Kingdoms of Amalur: Reckoning Preview

We’re only two weeks away from Kingdoms of Amalur: Reckoning’s release, and in case you don’t feel like the coverage available so far and the demo are enough to form an opinion on the title, it looks like there may still be a few more previews for you on the horizon, like this piece from Eurogamer. Here’s a sampling:

Amalur’s development at Big Huge Games – which was owned by THQ for a spell before being incorporated into 38 Studios, an ambitious company owned by MMO enthusiast and former baseball star Curt Schilling – has been led by Ian Frazier (Titan Quest) and Ken Rolston, an Elder Scrolls veteran who was lead designer of both Morrowind and Oblivion.
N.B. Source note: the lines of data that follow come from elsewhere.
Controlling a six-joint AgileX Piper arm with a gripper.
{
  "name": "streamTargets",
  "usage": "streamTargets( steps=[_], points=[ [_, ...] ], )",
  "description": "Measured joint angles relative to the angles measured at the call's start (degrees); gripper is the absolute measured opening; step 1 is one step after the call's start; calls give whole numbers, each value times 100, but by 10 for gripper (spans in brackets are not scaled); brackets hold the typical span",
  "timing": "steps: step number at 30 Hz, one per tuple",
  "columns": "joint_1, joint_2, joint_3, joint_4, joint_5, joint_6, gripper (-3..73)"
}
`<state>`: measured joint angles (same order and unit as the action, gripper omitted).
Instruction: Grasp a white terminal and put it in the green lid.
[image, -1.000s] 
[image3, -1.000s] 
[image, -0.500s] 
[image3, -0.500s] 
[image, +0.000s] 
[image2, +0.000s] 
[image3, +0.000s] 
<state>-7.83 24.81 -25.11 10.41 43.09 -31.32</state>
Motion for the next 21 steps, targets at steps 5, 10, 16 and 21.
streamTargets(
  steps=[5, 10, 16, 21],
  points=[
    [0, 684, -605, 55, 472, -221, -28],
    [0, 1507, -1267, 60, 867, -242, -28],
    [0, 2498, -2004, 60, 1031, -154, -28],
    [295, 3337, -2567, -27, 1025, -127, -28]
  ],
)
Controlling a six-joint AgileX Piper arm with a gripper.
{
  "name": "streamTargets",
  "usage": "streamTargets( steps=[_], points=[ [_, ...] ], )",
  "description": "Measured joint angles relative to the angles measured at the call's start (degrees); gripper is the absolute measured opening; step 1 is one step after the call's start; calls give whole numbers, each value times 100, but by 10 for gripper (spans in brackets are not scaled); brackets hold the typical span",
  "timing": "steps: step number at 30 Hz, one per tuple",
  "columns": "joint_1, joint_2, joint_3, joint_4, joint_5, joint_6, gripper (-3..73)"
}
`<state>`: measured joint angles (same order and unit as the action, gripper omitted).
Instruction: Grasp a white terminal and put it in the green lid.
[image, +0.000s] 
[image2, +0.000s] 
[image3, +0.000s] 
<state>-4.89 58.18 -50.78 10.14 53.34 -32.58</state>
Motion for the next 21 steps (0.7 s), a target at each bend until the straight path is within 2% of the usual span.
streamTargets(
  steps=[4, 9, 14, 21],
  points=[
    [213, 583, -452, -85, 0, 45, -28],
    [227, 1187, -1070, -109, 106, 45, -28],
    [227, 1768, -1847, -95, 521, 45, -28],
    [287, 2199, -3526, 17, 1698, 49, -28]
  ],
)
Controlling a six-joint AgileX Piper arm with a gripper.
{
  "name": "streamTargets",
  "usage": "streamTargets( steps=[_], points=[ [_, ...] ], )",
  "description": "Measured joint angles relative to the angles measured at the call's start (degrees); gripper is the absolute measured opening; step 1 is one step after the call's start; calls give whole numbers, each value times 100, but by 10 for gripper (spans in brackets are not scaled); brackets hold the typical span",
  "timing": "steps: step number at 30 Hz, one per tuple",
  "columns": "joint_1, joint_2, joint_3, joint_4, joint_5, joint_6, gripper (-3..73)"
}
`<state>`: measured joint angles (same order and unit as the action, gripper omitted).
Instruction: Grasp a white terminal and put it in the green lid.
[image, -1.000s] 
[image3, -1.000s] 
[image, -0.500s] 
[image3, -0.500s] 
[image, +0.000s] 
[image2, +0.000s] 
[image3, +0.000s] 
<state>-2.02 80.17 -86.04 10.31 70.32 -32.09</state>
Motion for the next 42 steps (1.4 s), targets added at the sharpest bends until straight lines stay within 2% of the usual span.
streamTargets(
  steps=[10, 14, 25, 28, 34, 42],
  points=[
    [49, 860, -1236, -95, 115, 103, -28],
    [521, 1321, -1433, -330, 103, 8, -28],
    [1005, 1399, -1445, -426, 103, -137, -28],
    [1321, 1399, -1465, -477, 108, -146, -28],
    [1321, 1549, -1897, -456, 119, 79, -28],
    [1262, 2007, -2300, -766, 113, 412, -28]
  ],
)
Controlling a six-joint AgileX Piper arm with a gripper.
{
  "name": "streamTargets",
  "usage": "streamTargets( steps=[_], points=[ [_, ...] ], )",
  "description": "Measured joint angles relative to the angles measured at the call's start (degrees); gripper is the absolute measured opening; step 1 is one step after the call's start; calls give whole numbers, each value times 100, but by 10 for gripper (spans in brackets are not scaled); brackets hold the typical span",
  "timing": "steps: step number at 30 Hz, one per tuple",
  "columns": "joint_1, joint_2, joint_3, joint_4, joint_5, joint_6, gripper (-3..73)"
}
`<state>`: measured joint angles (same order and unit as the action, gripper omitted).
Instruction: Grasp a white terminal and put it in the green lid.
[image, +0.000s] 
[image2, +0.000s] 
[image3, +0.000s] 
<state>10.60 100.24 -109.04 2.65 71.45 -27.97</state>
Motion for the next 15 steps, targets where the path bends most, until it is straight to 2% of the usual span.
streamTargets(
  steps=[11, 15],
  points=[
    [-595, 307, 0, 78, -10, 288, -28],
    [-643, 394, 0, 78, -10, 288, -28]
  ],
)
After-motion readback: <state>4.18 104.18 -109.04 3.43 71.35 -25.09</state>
It’s not exactly a pretender to Skyrim’s throne, however.

The game unfolds in a more structured, less naturalistic or open-ended manner than an Elder Scrolls; its very large open world is made up of quite neatly defined and thematically discrete play fields, connected by disguised corridors. Game flow is clearly more important than total freedom to Big Huge Games, and the same is true of its approach to storytelling.

There’s certainly a wealth of narrative detail and background lore here, and quests are framed in a familiar style, with conversation options and talking-head exposition. But fans of BioWare’s intricate interactive fictions (regular and observant readers will know I don’t really count myself among them) might be disappointed. Meaningful choices or forks in the tale are rare (making a lot of the dialogue redundant, it has to be said), and progress through the game is defined less by story than it is by exploration.

Your main quest and a choice of faction quests lead you from one location to the next, with a starburst of optional side-quests around each hub. Recovering WOW addicts like yours truly will find themselves soothed by the structure of this particular offline methadone. (It also bears comparison to Wii gem Xenoblade Chronicles.) Quick travel and a very detailed map keep things manageable, but while this certainly feels more like a video game than an untamed wilderness, it’s not without a sense of scale and adventure – and, pleasingly, there are plenty of secrets to find.